# 빠진



## wonlon

시원하게 *빠진* 고속도로에서 질주하는 고속버스로 아름다운 해변으로 달려가는 나의 마음은 즐겁기 그지없없습니다.

(It is from the same passage of my last question. It is talking about "I" and her friends now is heading for the beach for swimming.)

1. What does 빠지다 mean here? I can't find a suitable meaning from dictionary.

2. So this long long phrase "시원하게 *빠진* 고속도로에서 질주하는 고속버스로 아름다운 해변으로 달려가는" modifies "나", right?


----------



## kenjoluma

1. Understandable. Even I am puzzled at this sentence. Who wrote it? I have never seen 빠지다 in this sense. '시원하게 빠진 고속도로'.... well...
I understand 빠진 here means 뚫린. This whole sentence makes it sound like this highway is some kind of bowel movement. 

2. Precisely speaking, "마음", not "나".


----------



## terredepomme

잘 빠지다，시원하게 빠지다　=　長得好　=　長得美麗, 清秀　／／　2. So this long long phrase "시원하게 빠진 고속도로에서 질주하는 고속버스로 아름다운 해변으로 달려가는" modifies "나", right?　沒錯．心不會跑的，我才跑的，快樂的是我的心．...駆ける私の心は


----------



## wonlon

kenjoluma said:


> 1. Understandable. Even I am puzzled at this sentence. Who wrote it?
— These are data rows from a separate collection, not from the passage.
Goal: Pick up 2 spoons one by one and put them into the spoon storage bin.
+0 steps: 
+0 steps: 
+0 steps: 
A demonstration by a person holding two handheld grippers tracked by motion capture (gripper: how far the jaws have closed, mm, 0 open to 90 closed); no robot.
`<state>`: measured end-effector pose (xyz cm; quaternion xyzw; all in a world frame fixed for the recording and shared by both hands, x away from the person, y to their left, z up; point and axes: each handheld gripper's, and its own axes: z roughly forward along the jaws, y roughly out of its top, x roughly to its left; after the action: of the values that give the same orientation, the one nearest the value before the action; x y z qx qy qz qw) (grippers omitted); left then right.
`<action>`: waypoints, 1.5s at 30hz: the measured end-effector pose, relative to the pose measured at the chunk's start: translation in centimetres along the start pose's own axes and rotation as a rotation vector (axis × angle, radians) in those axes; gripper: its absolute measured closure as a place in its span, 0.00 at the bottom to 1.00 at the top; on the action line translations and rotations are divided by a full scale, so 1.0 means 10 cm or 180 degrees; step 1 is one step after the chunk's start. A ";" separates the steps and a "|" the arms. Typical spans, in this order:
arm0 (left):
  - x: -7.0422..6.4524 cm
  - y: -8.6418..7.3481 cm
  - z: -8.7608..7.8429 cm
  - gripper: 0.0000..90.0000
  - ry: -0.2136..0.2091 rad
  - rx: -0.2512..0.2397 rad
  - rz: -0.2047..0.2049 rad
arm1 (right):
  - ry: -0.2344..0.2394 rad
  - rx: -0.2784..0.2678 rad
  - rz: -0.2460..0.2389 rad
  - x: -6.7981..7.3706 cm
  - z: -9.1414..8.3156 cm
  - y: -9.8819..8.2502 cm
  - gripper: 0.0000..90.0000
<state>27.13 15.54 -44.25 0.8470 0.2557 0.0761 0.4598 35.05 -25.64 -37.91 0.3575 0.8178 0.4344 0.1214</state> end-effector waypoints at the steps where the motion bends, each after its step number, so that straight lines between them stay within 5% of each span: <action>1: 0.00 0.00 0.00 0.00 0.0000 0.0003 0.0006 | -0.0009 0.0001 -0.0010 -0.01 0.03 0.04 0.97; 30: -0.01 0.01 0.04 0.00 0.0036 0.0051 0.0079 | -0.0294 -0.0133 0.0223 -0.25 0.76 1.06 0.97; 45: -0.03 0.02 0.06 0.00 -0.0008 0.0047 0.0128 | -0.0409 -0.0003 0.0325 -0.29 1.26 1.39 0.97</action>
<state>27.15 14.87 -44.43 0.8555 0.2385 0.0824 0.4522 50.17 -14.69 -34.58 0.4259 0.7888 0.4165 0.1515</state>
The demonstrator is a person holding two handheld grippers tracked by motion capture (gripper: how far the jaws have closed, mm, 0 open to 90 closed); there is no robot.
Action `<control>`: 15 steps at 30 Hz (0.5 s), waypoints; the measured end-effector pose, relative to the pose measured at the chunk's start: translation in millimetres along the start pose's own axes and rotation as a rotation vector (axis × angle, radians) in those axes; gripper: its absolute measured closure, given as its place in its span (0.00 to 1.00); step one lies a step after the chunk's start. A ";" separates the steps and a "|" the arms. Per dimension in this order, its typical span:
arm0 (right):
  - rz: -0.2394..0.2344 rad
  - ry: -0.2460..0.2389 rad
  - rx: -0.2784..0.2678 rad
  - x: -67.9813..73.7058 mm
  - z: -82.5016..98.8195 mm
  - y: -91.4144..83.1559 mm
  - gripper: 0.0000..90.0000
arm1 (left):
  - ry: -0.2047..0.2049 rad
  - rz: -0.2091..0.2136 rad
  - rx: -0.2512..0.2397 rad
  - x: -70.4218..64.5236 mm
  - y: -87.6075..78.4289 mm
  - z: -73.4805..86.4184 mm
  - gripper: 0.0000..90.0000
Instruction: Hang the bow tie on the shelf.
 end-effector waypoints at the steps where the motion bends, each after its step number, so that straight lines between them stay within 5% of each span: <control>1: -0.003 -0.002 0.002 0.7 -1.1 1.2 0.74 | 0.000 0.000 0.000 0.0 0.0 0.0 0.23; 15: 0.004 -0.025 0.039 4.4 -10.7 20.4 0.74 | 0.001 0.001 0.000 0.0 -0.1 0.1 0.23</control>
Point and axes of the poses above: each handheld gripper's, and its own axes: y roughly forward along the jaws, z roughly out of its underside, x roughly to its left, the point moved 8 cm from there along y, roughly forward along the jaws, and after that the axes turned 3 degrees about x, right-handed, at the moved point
I have never seen 빠지다 in this sense. '시원하게 빠진 고속도로'.... well...
> I understand 빠진 here means 뚫린. This whole sentence makes it sound like this highway is some kind of bowel movement.
> 
> 2. Precisely speaking, "마음", not "나".



It is from my Intermediate Korean textbook (in Chinese). I don't know if it is adapted or written by the writer.


----------



## wonlon

terredepomme said:


> 잘 빠지다，시원하게 빠지다　=　長得好　=　長得美麗, 清秀　／／　2. So this long long phrase "시원하게 빠진 고속도로에서 질주하는 고속버스로 아름다운 해변으로 달려가는" modifies "나", right?　沒錯．心不會跑的，我才跑的，快樂的是我的心．...駆ける私の心は



1. I see, but which meaning of the following dictionaries should I look up?
http://jpdic.naver.com/entry_krjp.nhn?entryId=45230
http://cndic.naver.com/kr/entry?entryID=c_3affbdefac91

2. Just a word, I am still not used to read sentences with such a long noun.


----------